添付文書の「慎重投与」の項に以下の内容が追記されます。
コケイン症候群の患者
また、「重要な基本的注意」の項には以下の内容が追記されます。
肝機能障害があらわれることがあるので、定期的に肝機能検査を実施するなど、患者の状態を十分に観察すること。

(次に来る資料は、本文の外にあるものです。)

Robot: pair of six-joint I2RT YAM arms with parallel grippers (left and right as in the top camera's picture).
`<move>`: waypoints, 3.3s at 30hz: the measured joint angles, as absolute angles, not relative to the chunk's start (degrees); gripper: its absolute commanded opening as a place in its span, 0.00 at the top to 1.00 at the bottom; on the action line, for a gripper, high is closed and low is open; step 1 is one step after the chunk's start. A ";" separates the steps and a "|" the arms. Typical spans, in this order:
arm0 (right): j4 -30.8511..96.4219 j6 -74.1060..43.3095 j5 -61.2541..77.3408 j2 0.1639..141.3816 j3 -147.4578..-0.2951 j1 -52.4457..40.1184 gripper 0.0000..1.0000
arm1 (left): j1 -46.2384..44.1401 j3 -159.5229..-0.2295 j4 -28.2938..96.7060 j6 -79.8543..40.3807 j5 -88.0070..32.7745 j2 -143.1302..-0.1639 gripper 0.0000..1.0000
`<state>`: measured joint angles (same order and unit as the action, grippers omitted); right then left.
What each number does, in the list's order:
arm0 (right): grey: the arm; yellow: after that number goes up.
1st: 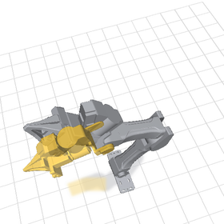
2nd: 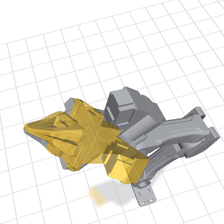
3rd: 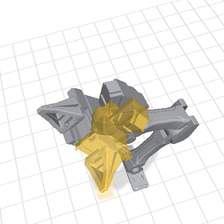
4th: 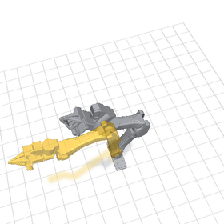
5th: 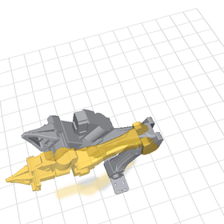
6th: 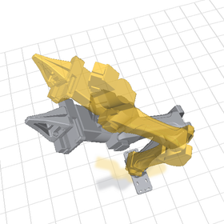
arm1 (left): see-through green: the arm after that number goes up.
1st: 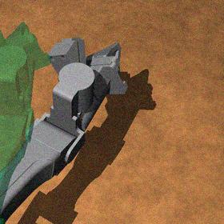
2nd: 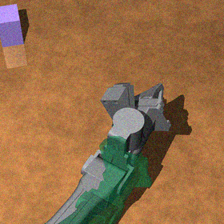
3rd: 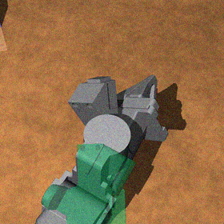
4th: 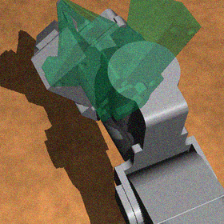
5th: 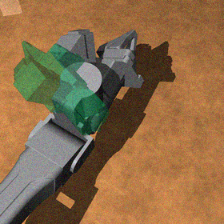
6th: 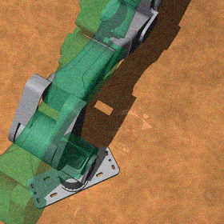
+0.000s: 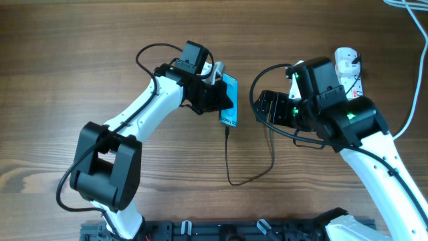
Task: Plug charger to phone and switch on socket
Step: 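Lower the plugged-in phone onto the table with the left gripper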
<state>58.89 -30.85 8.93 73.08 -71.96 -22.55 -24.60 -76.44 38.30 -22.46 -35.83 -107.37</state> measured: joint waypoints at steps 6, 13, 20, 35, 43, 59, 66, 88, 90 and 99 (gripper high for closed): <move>58.72 -31.48 8.93 73.08 -71.96 -22.55 0.00 | -24.60 -76.44 38.06 -22.68 -35.83 -110.28 0.96; 58.35 -31.51 8.93 73.08 -71.96 -22.57 0.00 | -24.60 -76.44 37.12 -22.70 -35.83 -110.87 0.96; 58.13 -31.51 9.39 76.69 -71.96 -22.55 0.00 | -24.60 -76.44 35.90 -22.85 -35.79 -113.47 0.96; 57.82 -31.51 11.16 80.05 -71.96 -22.55 0.00 | -24.60 -76.40 33.17 -22.92 -33.69 -114.15 0.96; 57.82 -31.51 12.45 80.05 -71.96 -22.55 0.00 | -24.60 -76.40 32.16 -22.96 -32.60 -116.25 0.94; 57.82 -31.51 12.91 80.05 -71.96 -22.55 0.00 | -24.60 -76.42 30.79 -23.16 -31.55 -118.54 0.82; 57.82 -31.51 13.06 80.05 -71.96 -22.55 0.00 | -24.60 -76.42 30.81 -23.09 -31.53 -118.63 0.78; 57.93 -31.48 13.06 80.05 -71.96 -22.55 0.00 | -24.80 -77.82 36.21 -23.07 -23.42 -118.17 0.32; 58.28 -31.48 13.06 80.05 -71.96 -22.55 0.00 | -24.82 -77.93 36.25 -23.09 -23.09 -118.06 0.20; 59.57 -31.48 13.06 80.05 -71.96 -22.55 0.00 | -24.75 -78.56 37.69 -23.05 -20.91 -117.05 0.00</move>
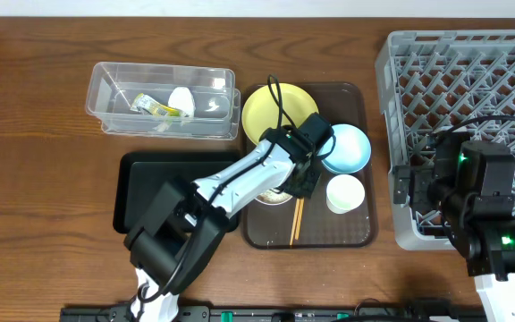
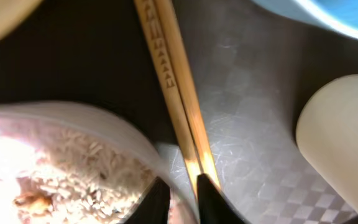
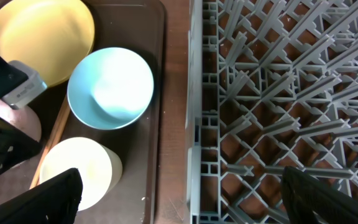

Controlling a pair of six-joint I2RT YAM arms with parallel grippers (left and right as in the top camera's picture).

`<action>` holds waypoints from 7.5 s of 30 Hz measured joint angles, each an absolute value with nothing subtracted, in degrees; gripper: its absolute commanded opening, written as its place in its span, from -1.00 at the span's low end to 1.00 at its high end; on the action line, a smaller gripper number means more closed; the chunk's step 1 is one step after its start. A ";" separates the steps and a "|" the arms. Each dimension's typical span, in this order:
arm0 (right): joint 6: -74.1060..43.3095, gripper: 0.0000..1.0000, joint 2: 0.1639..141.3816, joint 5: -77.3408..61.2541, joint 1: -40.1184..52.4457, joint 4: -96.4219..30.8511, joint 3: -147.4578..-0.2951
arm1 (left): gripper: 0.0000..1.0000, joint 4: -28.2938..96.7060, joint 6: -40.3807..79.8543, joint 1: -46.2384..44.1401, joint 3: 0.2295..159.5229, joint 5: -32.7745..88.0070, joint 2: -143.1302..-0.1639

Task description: Sort waste into correct bins and load items into the dishwasher rack

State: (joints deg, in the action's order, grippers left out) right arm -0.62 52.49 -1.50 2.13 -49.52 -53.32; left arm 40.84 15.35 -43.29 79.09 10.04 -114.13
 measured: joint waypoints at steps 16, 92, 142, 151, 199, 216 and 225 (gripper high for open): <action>-0.62 0.99 52.49 -1.50 2.13 -49.54 -53.32 | -0.88 48.64 15.33 -36.64 79.09 8.51 -99.83; -0.62 0.98 52.49 -1.50 2.13 -49.91 -53.32 | -0.88 40.18 17.80 17.74 57.43 88.62 -102.67; -0.62 0.98 52.49 -1.52 2.13 -49.87 -53.41 | -0.15 20.49 10.28 -39.88 57.49 13.61 -94.72; -0.62 0.99 52.49 -1.52 2.13 -49.87 -53.41 | -0.13 14.81 10.94 -40.01 60.97 19.09 -91.46; 13.54 0.98 68.97 -60.16 2.13 -25.67 -53.54 | -0.88 -6.66 48.10 -16.84 61.65 78.52 -93.45; 14.96 0.64 71.42 -78.26 3.27 -18.79 -53.58 | -0.88 -6.66 51.70 -18.24 61.65 85.21 -93.45; 15.25 0.48 71.42 -77.12 3.29 -18.59 -53.58 | -0.88 -6.66 54.06 -19.09 61.65 85.73 -93.45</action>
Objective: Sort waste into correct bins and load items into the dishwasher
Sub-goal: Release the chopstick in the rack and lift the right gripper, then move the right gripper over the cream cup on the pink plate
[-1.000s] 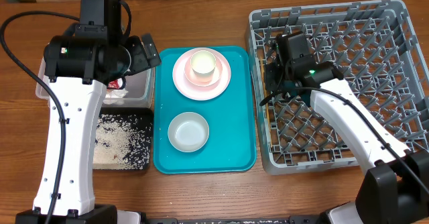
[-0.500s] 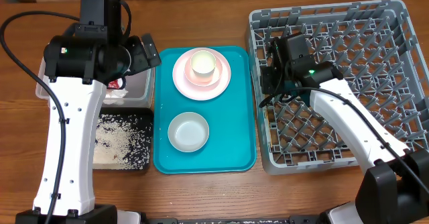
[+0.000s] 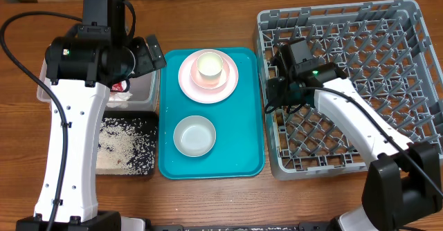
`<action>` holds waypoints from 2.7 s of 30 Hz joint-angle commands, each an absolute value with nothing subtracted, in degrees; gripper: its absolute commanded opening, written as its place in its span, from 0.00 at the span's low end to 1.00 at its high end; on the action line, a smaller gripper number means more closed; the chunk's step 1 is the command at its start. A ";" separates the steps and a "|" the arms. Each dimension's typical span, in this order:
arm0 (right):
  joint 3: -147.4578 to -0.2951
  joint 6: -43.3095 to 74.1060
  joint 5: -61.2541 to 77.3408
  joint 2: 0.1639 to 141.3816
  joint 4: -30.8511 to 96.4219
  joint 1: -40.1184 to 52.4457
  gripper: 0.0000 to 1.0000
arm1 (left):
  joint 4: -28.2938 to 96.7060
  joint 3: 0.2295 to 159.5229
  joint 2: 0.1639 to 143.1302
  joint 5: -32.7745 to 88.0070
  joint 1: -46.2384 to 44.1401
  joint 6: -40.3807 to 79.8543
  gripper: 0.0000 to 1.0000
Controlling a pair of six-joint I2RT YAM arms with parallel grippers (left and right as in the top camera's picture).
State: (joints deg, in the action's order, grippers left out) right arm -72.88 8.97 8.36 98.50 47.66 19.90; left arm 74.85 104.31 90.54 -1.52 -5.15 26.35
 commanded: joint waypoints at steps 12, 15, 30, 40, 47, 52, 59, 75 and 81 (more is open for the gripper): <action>-72.58 14.63 11.70 99.09 48.10 20.03 0.08 | 74.78 104.66 90.76 -1.48 -4.89 25.28 1.00; -72.58 17.54 11.70 99.09 48.07 20.03 0.08 | 74.78 104.66 90.76 -1.48 -4.89 25.28 1.00; -72.58 22.76 12.25 99.09 45.82 20.25 0.08 | 74.78 104.66 90.76 -1.48 -4.89 25.28 1.00; -73.28 22.00 9.47 99.02 45.71 19.94 0.19 | 74.78 104.66 90.76 -1.48 -4.89 25.28 1.00; -82.11 13.67 9.06 97.38 49.78 19.42 0.31 | 74.78 104.66 90.76 -1.48 -4.89 25.28 1.00; -87.57 13.37 9.34 95.96 52.05 19.94 0.32 | 74.78 104.66 90.76 -1.48 -4.89 25.28 1.00; -87.77 13.43 15.57 96.47 48.47 22.72 0.36 | 74.78 104.66 90.76 -1.48 -4.89 25.28 1.00; -87.72 2.70 10.31 103.09 30.74 33.34 0.38 | 74.78 104.66 90.76 -1.48 -4.89 25.28 1.00; -87.72 -1.85 10.35 109.40 20.95 33.76 0.43 | 74.78 104.66 90.76 -1.48 -4.89 25.28 1.00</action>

さらに、「副作用」の「重大な副作用」の項に以下の内容が追記されます。
肝機能障害:肝機能障害があらわれることがあるので、異常が認められた場合には投与を中止し、適切な処置を行うこと。コケイン症候群の患者で重度の肝毒性又は急性肝不全が発現し死亡に至ったとの報告がある。
  

症例報告

メトロニダゾール(経口剤及び注射剤)
直近3年度の国内副作用症例の集積状況で、メトロニダゾール(経口剤及び注射剤)の影響が疑われる肝機能障害関連症例が4例報告されており、そのうち2例が因果関係が否定できないものでした。死亡例の報告はありません。
  
各配合剤(ランソプラゾール・アモキシシリン水和物・メトロニダゾール、ラベプラゾールナトリウム・アモキシシリン水和物・メトロニダゾール、ボノプラザンフマル酸塩・アモキシシリン水和物・メトロニダゾール)
直近3年度の国内副作用症例の集積状況で、メトロニダゾール各配合剤の影響が疑われる肝機能障害関連症例はありませんでした。